*** Opening of THE RECORDS ***

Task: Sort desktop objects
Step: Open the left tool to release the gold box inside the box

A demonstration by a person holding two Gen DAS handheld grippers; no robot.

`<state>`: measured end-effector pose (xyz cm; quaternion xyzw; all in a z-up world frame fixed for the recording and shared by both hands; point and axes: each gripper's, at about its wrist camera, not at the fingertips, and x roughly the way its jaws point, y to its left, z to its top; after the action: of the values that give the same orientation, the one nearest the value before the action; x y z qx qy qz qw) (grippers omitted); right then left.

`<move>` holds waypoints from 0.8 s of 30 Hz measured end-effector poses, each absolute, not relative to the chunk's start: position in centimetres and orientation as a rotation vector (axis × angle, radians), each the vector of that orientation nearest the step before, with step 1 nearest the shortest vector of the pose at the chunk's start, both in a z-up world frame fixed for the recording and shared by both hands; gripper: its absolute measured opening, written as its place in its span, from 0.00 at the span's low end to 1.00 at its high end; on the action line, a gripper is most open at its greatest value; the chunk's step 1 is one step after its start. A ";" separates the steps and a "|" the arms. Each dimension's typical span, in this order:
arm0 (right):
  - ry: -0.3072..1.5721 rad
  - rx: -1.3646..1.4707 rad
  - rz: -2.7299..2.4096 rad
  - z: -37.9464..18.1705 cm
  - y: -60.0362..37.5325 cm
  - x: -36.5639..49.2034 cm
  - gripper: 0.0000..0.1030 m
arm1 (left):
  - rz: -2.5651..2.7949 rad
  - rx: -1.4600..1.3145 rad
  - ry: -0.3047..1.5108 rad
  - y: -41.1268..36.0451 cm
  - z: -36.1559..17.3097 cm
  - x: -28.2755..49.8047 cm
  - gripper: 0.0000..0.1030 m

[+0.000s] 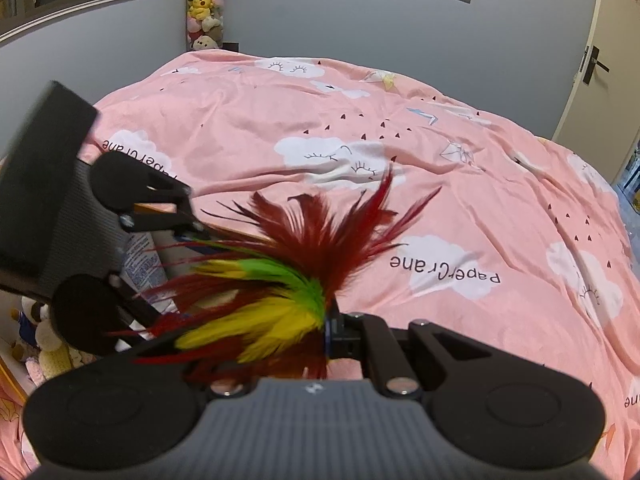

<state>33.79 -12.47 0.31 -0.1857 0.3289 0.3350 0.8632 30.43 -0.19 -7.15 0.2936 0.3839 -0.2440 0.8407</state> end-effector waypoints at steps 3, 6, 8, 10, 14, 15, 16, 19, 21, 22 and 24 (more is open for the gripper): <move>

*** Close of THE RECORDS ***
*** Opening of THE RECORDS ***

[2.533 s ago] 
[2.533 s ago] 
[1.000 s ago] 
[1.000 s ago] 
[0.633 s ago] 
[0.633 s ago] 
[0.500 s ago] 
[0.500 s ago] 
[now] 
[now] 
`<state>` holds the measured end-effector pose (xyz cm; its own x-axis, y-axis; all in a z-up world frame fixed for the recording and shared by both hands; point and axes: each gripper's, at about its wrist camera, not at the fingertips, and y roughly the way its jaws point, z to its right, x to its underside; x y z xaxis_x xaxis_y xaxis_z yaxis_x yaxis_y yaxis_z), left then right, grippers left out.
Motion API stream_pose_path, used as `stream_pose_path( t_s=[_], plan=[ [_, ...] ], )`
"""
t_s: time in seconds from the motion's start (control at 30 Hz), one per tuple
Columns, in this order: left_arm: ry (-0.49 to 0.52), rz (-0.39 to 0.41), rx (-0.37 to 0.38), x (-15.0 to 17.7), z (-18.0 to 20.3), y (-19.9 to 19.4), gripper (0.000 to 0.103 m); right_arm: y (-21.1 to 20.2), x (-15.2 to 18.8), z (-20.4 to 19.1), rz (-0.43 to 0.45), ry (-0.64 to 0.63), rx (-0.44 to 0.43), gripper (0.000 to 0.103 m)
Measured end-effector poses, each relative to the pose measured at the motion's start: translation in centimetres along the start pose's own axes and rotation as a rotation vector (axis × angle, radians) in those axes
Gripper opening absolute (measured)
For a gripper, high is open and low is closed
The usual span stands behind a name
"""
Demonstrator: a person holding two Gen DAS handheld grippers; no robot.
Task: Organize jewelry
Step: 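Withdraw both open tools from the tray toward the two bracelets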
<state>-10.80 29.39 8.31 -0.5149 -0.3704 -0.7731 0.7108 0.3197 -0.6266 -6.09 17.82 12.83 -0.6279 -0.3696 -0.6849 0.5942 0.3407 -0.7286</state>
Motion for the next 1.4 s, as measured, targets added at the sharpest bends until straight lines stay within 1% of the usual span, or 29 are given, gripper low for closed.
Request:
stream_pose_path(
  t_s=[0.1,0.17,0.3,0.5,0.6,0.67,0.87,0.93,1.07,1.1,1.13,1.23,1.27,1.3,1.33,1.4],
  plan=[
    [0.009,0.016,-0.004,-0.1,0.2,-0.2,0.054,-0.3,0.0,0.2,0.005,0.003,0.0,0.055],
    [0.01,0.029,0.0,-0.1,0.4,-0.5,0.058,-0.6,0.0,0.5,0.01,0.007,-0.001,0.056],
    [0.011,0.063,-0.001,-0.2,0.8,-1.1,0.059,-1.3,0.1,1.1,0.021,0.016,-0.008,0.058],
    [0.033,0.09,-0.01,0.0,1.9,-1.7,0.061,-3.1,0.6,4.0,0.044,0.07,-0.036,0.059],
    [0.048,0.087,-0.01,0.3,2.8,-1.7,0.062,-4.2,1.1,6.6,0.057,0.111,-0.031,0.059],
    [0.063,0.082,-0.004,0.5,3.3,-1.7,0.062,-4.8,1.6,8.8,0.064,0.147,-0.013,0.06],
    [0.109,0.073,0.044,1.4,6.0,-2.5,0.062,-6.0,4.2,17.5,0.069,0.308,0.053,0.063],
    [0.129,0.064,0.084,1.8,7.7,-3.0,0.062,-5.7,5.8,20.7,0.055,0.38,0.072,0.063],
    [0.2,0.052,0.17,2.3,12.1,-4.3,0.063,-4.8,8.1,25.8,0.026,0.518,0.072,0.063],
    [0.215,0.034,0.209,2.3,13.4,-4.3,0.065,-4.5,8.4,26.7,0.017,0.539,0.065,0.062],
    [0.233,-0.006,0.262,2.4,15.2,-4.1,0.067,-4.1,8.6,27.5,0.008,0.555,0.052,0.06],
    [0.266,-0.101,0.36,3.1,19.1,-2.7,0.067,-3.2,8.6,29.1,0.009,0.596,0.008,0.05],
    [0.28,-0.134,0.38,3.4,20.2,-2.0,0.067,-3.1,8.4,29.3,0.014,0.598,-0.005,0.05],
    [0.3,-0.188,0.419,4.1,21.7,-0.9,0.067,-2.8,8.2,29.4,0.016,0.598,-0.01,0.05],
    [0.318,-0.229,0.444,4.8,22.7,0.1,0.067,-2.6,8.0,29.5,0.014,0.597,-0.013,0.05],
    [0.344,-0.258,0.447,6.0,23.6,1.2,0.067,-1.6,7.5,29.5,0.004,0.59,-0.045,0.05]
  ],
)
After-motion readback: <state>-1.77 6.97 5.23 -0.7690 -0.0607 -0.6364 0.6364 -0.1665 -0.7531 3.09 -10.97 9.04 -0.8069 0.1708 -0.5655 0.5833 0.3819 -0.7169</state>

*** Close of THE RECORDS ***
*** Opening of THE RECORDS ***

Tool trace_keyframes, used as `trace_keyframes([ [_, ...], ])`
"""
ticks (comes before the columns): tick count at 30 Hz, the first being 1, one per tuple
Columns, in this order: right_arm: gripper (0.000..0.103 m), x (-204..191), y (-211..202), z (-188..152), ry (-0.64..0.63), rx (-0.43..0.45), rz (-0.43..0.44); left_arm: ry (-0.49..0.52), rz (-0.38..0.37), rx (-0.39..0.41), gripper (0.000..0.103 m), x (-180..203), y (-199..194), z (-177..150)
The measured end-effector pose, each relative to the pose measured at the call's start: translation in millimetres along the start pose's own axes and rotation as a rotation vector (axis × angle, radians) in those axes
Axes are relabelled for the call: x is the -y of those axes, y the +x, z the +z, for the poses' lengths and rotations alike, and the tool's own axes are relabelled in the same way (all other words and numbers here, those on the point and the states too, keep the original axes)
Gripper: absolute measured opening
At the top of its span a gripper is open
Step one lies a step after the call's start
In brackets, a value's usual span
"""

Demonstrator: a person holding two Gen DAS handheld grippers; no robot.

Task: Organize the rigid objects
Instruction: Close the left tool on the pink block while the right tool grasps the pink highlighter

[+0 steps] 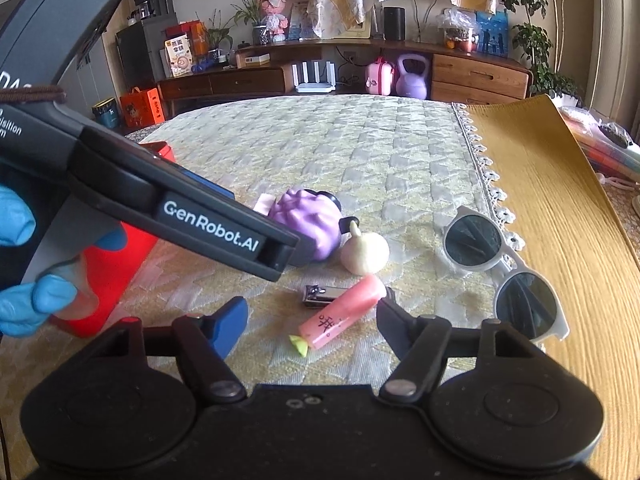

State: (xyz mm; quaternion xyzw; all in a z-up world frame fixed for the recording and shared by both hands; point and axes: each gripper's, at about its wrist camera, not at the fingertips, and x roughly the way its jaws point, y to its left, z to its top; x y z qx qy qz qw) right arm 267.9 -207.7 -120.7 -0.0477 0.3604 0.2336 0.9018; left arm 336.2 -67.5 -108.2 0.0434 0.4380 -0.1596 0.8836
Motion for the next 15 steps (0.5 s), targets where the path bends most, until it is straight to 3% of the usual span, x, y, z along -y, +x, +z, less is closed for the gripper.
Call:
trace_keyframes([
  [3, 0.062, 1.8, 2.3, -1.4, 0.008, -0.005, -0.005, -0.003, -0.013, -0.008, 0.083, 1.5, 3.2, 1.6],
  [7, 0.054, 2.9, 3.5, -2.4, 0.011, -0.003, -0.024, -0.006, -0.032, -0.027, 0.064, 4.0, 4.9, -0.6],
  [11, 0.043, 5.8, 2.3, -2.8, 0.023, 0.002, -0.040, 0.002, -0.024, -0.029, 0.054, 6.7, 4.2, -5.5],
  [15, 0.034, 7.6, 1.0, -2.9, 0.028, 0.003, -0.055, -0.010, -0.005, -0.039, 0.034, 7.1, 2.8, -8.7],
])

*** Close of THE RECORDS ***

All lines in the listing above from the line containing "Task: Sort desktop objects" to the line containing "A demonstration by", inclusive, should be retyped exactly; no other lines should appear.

### WRITTEN SOLUTION
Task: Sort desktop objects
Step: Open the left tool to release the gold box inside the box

A demonstration by a person holding two Gen DAS handheld grippers; no robot.

Nothing further is needed to complete this exercise.